A report by Nielsen Music / MRC Data has been exploring what the Covid-19 pandemic and the social-distancing measures being taken to tackle it are having on people’s entertainment habits. According to this US-based survey, 60% of people are “engaging more with entertainment during this time” while 24% have signed up to a new subscription service – with 79% of them intending to keep paying for it after the pandemic ends. This isn’t just music, but entertainment more widely – streaming video for example.
(The flipside: 17% of people have cancelled a subscription streaming service in the last two weeks. It’s still a net gain overall, but we shouldn’t be complacent about this.)

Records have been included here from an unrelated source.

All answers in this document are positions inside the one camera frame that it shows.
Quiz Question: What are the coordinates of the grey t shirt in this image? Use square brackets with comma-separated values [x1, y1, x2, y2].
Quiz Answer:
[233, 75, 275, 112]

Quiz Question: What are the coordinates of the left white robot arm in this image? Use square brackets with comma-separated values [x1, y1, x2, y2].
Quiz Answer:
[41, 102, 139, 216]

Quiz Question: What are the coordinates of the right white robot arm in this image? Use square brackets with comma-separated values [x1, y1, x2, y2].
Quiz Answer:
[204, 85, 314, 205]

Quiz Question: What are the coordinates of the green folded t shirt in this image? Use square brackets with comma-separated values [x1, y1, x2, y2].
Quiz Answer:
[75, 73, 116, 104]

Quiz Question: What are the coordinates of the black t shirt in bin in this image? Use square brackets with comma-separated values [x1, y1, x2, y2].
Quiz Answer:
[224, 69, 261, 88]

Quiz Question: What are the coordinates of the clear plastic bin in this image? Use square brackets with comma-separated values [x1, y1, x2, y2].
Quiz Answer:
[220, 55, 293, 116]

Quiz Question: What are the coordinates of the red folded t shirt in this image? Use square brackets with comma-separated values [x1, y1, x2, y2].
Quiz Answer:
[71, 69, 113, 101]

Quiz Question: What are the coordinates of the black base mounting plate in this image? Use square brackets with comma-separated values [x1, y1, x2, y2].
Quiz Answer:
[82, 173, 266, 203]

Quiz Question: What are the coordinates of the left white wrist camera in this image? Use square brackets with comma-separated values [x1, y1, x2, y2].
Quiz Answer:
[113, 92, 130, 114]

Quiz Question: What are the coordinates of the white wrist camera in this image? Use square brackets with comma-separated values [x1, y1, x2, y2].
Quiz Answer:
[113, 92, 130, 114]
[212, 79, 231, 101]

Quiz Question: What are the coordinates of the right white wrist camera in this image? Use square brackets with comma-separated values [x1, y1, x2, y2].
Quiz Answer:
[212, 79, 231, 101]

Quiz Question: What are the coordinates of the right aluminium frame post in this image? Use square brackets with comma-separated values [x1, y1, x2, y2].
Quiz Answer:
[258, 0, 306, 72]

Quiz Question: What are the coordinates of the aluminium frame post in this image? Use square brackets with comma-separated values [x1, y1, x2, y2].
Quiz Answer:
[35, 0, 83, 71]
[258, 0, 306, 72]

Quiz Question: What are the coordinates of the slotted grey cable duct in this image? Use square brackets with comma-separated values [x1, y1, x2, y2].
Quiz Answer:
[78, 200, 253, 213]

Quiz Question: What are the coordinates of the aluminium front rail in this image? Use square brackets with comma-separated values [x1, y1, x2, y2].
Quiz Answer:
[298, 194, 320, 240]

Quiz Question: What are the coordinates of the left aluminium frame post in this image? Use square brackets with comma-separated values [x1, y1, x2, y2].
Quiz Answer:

When asked what subscription services they have added or intend to add, 81% said video, 38% said music, and 14% video games – more than 100% because some people added multiple subscriptions. The report also backs up the nuanced perspective on the pandemic’s impact on music streaming: in the week ending 19 March, audio streams were down by 6.2% while video music streams were up by 9.3% compared to a ‘baseline volume’ of an eight-week period earlier in the year. The following week (ending 26 March) audio streams were down 9.2% and music video streams up 13.4%. For these two weeks, the overall decline in audio and video streams combined was a 0.8% decline, then a 1.3% decline.
There are some logical reasons for this: 49% of respondents said they are spending less time with music because they are driving or commuting less, while 47% are listening to less music because they’re spending more time with other forms of entertainment – of those people, 73% cited news, 71% books and magazines; 65% films and 64% television.
The report also has some initial data on what music fans think about virtual concerts, amid the explosion in livestreams from artists. 21% of respondents had watched a virtual concert or livestreamed performance in the last two weeks, with 64% saying they were satisfied with the experience. 29% say they’re ‘willing to pay’ for this sort of thing – although as any market researcher will tell you, willingness to do something when asked in a survey is no guarantee of actually doing it.